湘南美容外科の親会社が米ナスダックに上場した狙い 創業者・相川佳之氏はシンガポールに転居
また、難病の子供たちへの支援などにも熱心で、2011年にカンボジアに2棟の小学校を建設。「情熱小学校」と名付けた。グループを挙げて瀬戸内海の無医村診療に取り組んでいる。
■創業以来、増収増益で運営
「湘南美容クリニックは創業以来、23年間、増収増益を続け、無借金で運営してきました」(相川氏)という。
ただ、「美容や脱毛、エステ業界は信用不安を含めて悪評だらけの会社が多いのですが、その中にあって湘南美容クリニックは財務内容も良好で、サービス面も高く評価されています。しかし、医療については、研修医の美容医療への即時就職はこれから難しくなるとされており、成長鈍化が予測される。
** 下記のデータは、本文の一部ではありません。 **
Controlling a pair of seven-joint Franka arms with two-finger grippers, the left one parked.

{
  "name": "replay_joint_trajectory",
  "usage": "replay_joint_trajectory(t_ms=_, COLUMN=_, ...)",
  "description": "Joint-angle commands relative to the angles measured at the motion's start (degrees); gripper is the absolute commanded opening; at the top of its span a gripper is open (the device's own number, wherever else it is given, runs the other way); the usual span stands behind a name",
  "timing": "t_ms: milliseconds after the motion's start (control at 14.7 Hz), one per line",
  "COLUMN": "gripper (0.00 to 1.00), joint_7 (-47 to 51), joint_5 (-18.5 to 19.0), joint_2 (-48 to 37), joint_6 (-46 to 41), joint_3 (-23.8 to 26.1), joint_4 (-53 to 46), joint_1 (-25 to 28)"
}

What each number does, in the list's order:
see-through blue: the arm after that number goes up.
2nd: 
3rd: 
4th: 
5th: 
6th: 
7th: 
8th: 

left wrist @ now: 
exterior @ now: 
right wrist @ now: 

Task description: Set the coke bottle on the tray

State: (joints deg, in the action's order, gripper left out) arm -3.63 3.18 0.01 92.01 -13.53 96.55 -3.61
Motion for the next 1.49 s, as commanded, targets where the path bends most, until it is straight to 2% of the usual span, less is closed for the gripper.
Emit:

そのため海外に活路を見いだすためにナスダック上場を選んだのでしょう」(メガバンク幹部)とされる。
相川氏も「日本だと医療機関は上場できないため、資金を調達する場合は、銀行から借りるしかありません。また、病院は土地建物付きが多いので、バランスシートが重たく、大きめの病院だと100億、200億ほどの資金が必要です。これを自己資金でM&Aを実施していくのは難しいです」と語っている。
相川氏は2023年8月、シンガポールに転居した。「シンガポールへの転居は税金対策もあるのだろうが、ナスダック上場で得た資金でより事業のグローバル化に拍車がかかるのではないか」(大手証券幹部)とみられている。